O zamanlar galaksiye yeni girdiğini hatırladı ve hala yüzeysel bir uygarlıktan gelen bir ‘taşralı’ idi. Tamamen meteliksizdi ve güvenebileceği tek şey elindeki toptu.
Bu eski yoldaşlar, ordunun şu anki temelini inşa etmek için onu takip ettiler ve üçüncü sınıf bir paralı asker grubuyla bugün olduğu yere geldiler.
Her şey dün olmuş gibiydi ve anıları hala tazeydi. Herlous, Aroshia, Sylvia ve diğerlerinin onunla birlikte paralı asker oldukları sahneler zihninde belirdi. O zamanlar herkes çok gençti ve hayatları pahasına savaşıyordu. Şimdi, neredeyse yüz yıl geçmişti ve herkes galakside önemli figürler haline gelmişti. Artık kendi başlarına bir şeyler yapmak zorunda değillerdi ve zaten başarıya ulaşmışlardı. Artık farklı bir hayatları vardı.
Geriye dönüp düşünen Han Xiao, geçen zamana iç çekmeden edemedi. Kendisi de dahil olmak üzere herkes az ya da çok değişmişti. Belki de hepsi eski benliklerini daha çok özlediler… Başlangıçta her zaman en tazeydiler ve gelecekte birbirlerine her zaman tiksintiyle bakacaklardı. Kariyerleri ilerledikçe bakış açıları değişti ve onlara ‘ilk başladığımız anda zaman durabilseydi’ hissi verdi.
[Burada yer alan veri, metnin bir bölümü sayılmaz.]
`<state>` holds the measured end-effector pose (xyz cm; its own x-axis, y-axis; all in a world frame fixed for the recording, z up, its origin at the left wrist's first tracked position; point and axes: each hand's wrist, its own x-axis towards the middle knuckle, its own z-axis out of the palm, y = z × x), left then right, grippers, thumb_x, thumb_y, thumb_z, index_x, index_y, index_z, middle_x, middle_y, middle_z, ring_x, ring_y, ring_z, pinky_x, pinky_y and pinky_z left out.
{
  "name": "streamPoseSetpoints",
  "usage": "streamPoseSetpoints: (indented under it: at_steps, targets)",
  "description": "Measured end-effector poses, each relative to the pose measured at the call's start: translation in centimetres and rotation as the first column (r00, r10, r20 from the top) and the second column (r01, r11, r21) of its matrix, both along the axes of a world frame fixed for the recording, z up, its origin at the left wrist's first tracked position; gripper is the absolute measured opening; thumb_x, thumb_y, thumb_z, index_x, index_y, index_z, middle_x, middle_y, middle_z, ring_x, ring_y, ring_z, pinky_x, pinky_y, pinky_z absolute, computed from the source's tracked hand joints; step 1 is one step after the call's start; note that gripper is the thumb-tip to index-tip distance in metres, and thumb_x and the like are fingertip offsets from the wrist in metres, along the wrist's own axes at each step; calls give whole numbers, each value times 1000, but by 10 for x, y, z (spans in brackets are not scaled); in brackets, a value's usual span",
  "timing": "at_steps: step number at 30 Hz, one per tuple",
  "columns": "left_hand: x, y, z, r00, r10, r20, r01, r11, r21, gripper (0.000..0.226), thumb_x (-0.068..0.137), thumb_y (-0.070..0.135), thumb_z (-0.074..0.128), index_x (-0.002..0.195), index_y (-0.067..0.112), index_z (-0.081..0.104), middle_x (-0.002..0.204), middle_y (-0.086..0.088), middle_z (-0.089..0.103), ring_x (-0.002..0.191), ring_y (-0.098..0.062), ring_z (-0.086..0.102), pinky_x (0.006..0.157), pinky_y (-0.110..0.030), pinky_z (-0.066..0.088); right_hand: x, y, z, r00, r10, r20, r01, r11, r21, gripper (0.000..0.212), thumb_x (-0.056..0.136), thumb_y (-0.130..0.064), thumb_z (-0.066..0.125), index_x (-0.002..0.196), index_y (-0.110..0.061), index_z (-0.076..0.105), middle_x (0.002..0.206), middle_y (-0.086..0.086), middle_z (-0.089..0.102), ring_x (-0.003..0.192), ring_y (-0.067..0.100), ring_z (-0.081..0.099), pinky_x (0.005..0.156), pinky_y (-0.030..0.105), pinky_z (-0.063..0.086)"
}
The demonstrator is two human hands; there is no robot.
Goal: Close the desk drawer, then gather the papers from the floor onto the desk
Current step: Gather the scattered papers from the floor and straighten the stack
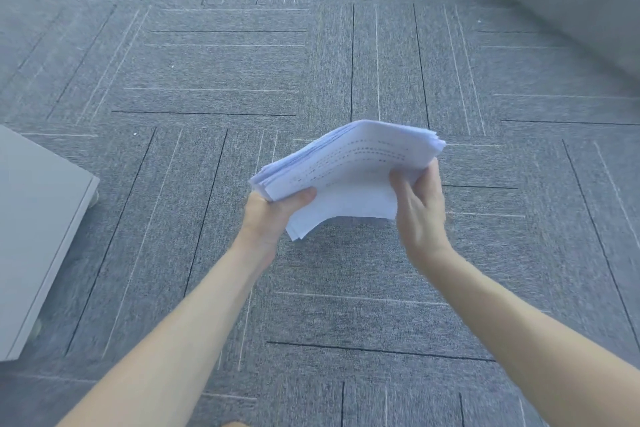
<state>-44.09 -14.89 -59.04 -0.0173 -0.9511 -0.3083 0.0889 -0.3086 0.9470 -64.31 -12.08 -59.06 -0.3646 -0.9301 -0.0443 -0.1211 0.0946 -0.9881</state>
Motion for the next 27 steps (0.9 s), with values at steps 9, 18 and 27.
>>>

Bununla birlikte, duygusal olmasına rağmen, yine de şeylerin sarmal eğilimini tercih etti, önündeki yolun genişlemeye devam etmesine izin verdi ve her türlü değişikliği memnuniyetle karşıladı.
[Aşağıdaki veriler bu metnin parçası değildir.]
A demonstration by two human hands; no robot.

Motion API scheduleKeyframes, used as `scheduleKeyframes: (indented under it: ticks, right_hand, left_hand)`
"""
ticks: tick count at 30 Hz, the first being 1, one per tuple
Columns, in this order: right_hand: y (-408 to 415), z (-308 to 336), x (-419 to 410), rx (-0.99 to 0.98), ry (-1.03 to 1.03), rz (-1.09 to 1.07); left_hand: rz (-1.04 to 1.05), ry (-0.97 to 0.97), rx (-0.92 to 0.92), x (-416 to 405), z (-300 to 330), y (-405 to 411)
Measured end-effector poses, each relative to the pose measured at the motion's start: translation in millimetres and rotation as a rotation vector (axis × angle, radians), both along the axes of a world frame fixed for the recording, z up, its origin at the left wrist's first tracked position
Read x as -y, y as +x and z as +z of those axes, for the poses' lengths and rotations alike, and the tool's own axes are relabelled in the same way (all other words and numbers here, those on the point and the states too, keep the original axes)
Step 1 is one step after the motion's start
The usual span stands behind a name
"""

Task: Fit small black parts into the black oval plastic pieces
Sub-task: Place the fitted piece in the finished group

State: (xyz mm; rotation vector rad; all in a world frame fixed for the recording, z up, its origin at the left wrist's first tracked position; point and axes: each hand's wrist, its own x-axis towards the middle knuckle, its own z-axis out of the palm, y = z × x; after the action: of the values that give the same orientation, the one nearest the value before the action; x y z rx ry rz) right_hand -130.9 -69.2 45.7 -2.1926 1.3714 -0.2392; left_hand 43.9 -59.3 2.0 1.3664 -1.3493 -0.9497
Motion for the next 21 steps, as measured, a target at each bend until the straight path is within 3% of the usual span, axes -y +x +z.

Kara Yıldız Ordusunun yükselişi ve genişlemesinin anıları Han Xiao’nun zihninde parladı. Aniden, başka bir Bilgi Formu Çapasının oluşturulduğunu hissetti. Başını salladı ve ortadan kayboldu.
Aynı anda, kendi işlerini yapan Herlous, Sylvia, Lagi ve diğerleri birden aklına bir düşünce geldi. Bazı nedenlerden dolayı, Han Xiao’nun figürü aniden akıllarında belirdi ve ondan kurtulamadılar. Bilinçaltında Han Xiao ile ilk savaştıklarında tozlu anıları düşündüler ve yaptıklarını durdurdular ve sessiz kaldılar.
“Benim sorunum ne… Neden birdenbire Kara Yıldız’ı bu kadar çok özlüyorum?”